As I’ve said in the last post, JQuery is all about writing simple and elegant code. One of its most interesting features is chaining. After getting a reference to the custom “JQuery object”, we can invoke several methods exposed by that object. What we didn’t mentioned yet is that many of those objects return a “JQuery object”. In practice, this means that we can invoke another “JQuery method” over the returned instance. Here’s a practical example that hides and shows the button that has been clicked:

<input type="button" value="my button" id="bt" />
<!-- more HTML code--> <
script type="text/javascript"> $( function() { $("#bt").click(function() { $(this).hide(500).show(200); }) }); </script>

As you can see, we’re hiding and then showing the button through the hide and show methods (don’t worry too much about the methods now because we’ll return to them in the future; for now, keep focused on the way you can chain method calls!).
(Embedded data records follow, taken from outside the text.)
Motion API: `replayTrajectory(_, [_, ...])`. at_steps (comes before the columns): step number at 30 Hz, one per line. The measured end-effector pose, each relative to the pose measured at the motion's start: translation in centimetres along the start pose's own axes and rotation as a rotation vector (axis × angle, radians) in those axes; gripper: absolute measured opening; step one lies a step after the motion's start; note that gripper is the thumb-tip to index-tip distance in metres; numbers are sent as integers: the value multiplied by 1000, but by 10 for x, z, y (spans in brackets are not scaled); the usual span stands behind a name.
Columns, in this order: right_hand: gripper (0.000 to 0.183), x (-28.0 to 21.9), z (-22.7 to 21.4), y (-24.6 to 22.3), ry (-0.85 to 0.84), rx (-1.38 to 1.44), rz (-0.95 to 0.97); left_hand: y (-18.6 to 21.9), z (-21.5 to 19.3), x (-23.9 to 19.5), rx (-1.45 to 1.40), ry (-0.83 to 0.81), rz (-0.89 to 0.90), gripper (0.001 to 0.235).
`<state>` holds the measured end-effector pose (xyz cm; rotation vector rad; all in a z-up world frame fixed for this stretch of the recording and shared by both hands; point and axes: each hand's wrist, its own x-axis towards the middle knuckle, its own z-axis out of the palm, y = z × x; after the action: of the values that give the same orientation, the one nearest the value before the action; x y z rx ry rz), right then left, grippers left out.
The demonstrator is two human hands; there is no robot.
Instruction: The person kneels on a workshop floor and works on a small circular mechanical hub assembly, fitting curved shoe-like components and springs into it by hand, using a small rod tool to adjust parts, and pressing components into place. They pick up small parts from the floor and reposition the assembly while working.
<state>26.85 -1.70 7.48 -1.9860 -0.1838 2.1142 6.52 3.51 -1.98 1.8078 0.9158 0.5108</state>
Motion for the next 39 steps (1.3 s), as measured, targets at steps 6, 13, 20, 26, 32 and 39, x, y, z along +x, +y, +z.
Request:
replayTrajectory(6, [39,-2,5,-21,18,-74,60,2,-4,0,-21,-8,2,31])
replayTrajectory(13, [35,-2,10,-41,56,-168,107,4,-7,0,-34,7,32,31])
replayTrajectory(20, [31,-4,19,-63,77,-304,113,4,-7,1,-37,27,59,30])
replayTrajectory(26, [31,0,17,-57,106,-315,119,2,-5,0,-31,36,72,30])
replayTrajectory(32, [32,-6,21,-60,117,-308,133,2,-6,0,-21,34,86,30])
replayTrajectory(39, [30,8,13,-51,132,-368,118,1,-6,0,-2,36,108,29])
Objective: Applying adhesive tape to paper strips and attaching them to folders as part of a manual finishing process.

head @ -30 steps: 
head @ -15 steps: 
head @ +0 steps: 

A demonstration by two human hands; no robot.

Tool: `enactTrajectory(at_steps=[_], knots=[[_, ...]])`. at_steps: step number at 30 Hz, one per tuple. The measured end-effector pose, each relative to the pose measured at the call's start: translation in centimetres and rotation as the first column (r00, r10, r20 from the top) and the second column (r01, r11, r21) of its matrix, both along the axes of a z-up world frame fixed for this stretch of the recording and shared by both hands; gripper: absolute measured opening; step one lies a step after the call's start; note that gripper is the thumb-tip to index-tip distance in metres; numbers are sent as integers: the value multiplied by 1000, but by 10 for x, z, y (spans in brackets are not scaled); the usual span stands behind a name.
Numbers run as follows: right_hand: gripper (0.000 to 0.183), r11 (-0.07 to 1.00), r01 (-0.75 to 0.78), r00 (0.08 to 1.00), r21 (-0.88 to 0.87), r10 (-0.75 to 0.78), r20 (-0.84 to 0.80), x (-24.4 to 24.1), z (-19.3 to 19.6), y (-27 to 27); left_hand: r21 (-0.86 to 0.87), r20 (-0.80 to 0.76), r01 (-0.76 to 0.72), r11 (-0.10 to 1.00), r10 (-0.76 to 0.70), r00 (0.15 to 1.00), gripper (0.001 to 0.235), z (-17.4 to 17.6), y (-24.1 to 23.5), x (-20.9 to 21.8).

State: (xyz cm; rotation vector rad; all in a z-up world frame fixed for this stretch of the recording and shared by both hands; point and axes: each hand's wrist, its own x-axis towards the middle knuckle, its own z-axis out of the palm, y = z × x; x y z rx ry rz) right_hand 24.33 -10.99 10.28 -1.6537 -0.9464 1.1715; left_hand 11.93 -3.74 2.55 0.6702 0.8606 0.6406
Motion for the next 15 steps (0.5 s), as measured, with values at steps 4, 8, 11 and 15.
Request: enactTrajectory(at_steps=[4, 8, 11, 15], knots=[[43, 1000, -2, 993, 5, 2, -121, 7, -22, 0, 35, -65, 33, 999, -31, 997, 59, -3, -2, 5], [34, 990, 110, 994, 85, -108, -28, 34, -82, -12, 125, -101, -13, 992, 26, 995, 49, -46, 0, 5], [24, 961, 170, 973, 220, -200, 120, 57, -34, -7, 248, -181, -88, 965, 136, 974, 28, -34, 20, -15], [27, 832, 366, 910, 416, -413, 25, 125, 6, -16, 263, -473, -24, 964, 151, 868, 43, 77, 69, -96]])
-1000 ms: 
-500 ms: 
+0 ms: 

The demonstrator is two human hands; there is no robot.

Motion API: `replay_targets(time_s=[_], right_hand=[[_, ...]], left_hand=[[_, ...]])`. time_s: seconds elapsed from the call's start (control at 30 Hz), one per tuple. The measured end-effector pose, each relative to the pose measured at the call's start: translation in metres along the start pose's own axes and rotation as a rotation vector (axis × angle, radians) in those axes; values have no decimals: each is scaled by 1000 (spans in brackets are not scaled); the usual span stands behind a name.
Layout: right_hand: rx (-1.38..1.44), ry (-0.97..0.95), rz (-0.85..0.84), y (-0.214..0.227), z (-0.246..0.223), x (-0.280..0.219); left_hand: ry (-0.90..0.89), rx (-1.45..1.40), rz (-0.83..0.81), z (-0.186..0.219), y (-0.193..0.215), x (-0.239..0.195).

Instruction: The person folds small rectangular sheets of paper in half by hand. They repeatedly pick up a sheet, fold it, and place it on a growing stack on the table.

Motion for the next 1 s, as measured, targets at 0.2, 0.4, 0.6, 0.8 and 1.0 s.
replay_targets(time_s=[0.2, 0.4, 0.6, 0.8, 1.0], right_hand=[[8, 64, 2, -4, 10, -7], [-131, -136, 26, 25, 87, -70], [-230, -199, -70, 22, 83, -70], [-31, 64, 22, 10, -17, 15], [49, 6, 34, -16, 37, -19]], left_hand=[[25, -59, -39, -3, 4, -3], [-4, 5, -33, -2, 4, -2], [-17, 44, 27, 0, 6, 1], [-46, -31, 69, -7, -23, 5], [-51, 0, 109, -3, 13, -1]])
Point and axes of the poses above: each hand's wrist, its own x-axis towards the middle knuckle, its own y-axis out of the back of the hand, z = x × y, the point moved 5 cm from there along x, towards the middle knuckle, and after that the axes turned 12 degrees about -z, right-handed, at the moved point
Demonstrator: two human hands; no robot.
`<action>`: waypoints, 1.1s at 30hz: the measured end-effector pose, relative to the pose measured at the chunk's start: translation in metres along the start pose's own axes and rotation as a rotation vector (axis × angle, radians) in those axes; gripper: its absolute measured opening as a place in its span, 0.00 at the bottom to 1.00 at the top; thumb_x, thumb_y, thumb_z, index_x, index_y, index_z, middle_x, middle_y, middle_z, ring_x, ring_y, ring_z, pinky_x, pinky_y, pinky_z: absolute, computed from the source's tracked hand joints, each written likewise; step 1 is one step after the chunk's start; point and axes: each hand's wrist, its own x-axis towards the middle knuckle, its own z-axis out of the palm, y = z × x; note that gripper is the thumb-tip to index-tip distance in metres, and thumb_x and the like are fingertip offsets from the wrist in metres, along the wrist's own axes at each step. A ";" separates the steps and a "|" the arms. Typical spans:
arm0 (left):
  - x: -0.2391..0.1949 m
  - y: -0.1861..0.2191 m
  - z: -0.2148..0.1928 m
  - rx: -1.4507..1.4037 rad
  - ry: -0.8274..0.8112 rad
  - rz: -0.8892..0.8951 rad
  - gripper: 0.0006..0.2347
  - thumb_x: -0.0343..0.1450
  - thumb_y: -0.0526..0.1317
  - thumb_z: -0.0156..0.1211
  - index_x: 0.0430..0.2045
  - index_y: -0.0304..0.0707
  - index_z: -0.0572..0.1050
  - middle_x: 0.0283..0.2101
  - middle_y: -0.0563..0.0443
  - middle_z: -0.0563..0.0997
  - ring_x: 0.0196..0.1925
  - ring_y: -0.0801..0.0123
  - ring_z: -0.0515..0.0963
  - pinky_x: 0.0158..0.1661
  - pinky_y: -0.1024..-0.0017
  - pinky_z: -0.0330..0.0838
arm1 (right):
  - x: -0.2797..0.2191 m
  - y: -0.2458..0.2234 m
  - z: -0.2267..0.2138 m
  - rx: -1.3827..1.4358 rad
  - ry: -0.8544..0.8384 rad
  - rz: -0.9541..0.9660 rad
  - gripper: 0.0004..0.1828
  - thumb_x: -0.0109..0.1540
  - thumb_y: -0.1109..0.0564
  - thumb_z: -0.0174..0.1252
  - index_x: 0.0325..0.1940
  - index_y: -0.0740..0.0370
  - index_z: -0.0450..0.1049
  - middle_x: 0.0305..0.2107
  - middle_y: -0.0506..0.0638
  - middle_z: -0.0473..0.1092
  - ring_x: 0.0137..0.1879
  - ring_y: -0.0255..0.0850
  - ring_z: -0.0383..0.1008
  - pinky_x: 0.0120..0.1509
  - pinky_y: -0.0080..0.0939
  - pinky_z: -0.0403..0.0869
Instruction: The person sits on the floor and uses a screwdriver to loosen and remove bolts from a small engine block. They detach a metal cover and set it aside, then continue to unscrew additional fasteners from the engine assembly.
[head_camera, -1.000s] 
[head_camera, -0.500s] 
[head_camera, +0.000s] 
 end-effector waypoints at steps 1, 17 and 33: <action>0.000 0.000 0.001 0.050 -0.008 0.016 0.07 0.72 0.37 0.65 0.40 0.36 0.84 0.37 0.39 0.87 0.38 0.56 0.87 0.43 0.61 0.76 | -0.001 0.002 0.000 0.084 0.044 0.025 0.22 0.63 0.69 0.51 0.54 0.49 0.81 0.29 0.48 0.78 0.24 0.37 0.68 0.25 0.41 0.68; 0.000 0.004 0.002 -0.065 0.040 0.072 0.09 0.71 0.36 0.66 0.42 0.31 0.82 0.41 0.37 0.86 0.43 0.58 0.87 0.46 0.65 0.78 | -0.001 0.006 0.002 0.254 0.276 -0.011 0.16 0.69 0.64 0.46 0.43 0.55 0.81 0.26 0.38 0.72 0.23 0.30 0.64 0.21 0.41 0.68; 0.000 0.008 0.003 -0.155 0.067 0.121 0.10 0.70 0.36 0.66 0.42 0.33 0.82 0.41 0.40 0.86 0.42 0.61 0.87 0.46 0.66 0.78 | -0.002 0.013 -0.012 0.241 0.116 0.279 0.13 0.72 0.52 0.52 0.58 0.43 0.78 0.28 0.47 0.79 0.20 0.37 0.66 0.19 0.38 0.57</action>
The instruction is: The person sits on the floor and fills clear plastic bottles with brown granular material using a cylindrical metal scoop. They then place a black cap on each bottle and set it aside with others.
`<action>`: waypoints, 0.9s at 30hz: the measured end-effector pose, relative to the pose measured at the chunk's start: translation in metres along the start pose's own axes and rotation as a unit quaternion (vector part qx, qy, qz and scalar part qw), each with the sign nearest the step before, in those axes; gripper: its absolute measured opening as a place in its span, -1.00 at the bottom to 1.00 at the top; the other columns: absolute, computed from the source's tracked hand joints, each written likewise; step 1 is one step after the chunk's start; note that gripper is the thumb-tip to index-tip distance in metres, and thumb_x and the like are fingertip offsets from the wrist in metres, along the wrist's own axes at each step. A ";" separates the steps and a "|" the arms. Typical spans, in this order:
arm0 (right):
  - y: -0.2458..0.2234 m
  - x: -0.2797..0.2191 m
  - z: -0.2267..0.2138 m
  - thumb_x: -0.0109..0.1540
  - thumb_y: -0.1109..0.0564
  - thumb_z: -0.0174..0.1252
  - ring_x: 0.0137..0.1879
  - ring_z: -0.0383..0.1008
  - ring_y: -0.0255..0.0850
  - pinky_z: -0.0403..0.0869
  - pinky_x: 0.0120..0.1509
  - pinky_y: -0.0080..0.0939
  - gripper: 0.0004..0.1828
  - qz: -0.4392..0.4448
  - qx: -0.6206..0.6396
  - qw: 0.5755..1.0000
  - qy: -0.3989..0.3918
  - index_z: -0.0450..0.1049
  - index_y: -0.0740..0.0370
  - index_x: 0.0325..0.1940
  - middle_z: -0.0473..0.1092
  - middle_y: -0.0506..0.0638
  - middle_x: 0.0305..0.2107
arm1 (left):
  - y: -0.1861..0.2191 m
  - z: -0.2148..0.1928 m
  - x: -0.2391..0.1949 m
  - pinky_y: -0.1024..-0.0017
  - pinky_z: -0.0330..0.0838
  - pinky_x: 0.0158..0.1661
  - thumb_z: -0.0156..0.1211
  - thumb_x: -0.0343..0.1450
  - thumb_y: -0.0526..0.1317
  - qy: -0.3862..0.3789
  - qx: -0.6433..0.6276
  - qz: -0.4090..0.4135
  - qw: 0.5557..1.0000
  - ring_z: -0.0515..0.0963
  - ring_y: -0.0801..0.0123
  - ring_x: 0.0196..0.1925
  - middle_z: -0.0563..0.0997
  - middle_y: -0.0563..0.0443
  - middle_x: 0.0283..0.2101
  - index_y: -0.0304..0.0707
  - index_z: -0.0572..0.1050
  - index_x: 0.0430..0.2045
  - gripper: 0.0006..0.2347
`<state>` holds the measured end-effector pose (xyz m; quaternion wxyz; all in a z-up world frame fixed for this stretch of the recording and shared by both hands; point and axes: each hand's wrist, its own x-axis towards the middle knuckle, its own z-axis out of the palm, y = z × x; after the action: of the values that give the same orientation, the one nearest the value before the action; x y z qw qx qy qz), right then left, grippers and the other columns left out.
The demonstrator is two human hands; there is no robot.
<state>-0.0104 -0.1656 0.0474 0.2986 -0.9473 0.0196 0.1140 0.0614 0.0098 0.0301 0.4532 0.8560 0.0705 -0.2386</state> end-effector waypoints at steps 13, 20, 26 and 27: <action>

Chaining is a really handy feature , specially if you recall that a JQuery object might wrap several HTML nodes! Suppose that the selector we’ve used ended up wrapping several DOM nodes... If that happened, then you’d end up hiding and then showing all the wrapper DOM nodes. Isn’t that cool? How many lines of  JS code would you need to write if you didn’t had JQuery? Not sure about you, but I don’t even want to think about that scenario…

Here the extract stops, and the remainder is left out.